The Commerce Department said Tuesday that the deficit rose to $42.6 billion in October, up 17.8 percent from September. The $36.2 billion trade deficit in September was the lowest since December 2013.

Reducing the trade deficit has become a primary focus of President-elect Donald Trump. Trump cites the trade imbalance as evidence that the United States has to signed misguided trade agreements that have hurt U.S. economic growth and cost jobs.

In the wake of an agreement last week to keep 800 jobs at the Carrier furnace factory in Indianapolis from going to Mexico, Trump has promised to lower corporate tax rates to preserve factory jobs inside the United States, while threatening harsh penalties for companies that produce goods overseas to save on labor costs. On Twitter, Trump warned that he will impose a 35 percent tariff on the goods imported by companies that outsource production.

So far this year, the trade deficit is running 2.1 percent below its 2015 levels. The United States has been exporting more food but fewer industrial supplies, oilfield equipment, autos and consumer goods. But the country has also cut back on imports of steel, oil, aircraft, computer accessories and televisions, among other goods, leading to a narrowing of the overall trade deficit.

A larger trade deficit acts as a drag on growth because it means America is buying more from foreign countries than it is selling.
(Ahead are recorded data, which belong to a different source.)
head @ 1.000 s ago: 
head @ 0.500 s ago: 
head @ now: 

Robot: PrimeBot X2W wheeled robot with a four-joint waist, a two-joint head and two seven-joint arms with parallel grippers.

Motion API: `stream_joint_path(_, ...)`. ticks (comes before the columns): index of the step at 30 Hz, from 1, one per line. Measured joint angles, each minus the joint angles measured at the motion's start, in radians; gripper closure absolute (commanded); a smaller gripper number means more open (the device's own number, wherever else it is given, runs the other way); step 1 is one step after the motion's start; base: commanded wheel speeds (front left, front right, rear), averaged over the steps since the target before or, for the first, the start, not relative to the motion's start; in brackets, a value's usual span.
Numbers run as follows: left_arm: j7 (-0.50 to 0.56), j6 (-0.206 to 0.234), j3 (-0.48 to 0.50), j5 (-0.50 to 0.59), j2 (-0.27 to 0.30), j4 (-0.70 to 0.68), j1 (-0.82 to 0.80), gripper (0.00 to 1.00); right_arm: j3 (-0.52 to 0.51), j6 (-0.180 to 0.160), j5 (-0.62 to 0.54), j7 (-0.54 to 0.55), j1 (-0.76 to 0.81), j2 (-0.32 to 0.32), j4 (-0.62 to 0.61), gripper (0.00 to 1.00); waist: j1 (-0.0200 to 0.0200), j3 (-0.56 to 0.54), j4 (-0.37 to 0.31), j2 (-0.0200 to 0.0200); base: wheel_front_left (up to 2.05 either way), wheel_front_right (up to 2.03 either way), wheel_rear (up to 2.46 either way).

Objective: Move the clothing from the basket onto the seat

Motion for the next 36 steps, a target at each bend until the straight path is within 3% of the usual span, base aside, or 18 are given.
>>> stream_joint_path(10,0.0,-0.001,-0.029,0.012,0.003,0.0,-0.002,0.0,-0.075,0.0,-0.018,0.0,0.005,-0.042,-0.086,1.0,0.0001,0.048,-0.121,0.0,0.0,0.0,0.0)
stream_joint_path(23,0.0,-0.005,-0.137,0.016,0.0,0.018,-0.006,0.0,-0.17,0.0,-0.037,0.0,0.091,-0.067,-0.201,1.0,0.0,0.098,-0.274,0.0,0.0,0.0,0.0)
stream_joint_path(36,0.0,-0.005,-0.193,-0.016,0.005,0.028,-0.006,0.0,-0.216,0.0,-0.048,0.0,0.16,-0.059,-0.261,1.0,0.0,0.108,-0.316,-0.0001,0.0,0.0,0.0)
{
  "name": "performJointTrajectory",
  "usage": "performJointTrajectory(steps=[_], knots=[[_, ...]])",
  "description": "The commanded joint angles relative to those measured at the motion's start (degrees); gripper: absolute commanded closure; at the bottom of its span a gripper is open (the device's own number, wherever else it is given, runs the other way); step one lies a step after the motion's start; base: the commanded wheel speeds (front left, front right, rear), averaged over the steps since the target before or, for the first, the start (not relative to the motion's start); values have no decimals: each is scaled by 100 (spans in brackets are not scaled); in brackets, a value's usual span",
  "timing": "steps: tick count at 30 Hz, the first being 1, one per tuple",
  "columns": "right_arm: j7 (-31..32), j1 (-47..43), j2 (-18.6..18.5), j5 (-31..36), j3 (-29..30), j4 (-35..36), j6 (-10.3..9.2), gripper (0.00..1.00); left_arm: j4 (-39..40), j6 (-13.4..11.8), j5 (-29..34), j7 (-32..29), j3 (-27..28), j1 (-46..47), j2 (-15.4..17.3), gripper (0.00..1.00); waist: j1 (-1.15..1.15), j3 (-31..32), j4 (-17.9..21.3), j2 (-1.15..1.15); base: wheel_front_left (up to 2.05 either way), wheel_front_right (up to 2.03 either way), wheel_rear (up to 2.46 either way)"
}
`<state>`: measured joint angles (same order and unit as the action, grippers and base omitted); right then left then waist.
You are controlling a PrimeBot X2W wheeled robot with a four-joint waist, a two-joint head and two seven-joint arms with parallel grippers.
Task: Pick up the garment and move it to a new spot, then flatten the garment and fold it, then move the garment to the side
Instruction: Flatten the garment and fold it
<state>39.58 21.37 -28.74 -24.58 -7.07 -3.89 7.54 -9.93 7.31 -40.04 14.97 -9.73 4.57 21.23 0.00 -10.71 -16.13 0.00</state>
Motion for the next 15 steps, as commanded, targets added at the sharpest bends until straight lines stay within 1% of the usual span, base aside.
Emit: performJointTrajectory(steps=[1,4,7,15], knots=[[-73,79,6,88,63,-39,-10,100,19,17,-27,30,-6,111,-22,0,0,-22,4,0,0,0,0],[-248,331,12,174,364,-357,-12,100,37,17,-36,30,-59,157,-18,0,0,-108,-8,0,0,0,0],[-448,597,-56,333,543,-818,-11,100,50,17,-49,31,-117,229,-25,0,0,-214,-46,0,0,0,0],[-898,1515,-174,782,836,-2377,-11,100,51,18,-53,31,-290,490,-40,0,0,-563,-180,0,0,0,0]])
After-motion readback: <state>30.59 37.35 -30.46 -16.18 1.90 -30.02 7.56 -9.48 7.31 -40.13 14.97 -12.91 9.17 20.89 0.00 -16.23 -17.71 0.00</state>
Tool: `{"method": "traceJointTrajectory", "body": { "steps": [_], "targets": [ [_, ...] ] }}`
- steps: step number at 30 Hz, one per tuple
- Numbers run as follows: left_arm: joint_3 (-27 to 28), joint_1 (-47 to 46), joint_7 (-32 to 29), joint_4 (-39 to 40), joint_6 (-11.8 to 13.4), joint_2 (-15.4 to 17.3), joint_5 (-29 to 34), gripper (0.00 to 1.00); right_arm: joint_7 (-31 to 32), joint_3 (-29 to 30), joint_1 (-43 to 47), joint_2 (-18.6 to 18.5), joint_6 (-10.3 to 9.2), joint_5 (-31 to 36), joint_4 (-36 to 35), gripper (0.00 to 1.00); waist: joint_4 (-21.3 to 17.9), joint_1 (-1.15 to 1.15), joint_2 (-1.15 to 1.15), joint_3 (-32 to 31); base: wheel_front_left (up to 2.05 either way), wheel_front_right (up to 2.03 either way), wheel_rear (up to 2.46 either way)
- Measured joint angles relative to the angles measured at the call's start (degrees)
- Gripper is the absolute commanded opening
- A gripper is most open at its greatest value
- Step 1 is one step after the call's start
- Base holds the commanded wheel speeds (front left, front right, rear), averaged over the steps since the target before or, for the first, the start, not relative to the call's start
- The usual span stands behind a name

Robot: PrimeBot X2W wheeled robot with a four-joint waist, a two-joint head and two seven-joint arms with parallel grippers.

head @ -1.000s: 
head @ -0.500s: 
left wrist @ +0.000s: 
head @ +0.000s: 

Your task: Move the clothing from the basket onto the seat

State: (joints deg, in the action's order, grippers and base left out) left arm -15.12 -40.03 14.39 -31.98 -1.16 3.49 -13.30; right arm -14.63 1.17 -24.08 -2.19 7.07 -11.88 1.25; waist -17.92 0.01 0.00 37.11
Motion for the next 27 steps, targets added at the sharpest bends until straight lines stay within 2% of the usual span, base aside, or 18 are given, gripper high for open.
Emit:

But the pace of exports picked up during the July-September quarter, contributing a solid 1.2 percentage points to annualized growth of 3.2 percent during the quarter.

The goods trade deficit with China contracted to $31.1 billion in October and is running 6.2 percent below last year’s level, although it remains the leading contributor to America’s trade gap.

The deficit with the European Union rose 29.2 percent to $13.1 billion. The imbalance with Mexico climbed 18.1 percent to $6.2 billion.